- **TASK ITEM**
In the listing that follows, how many lines include the word "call"? Only the number is wanted.

------ DATASET CONTENT

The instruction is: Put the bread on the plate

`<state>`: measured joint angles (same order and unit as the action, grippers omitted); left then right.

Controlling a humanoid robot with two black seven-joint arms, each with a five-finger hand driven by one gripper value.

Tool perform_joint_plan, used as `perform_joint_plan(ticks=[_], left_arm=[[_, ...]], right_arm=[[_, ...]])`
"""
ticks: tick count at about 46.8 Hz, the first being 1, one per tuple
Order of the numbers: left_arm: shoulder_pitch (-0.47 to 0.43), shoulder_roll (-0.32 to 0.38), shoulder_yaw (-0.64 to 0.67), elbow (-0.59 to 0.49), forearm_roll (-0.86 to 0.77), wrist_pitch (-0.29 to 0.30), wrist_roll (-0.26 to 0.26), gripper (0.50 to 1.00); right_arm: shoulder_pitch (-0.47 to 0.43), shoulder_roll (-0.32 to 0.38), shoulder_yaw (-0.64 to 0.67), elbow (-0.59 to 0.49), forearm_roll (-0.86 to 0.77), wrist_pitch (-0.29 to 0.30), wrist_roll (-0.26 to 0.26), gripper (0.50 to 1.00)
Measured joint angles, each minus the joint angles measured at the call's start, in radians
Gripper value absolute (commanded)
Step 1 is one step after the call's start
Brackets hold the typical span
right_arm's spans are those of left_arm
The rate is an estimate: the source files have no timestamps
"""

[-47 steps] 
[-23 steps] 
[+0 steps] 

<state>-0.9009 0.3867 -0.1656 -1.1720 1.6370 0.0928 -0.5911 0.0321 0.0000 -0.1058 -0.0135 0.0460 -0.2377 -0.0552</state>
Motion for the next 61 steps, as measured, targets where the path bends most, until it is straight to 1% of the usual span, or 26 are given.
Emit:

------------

- **FINAL ANSWER**
2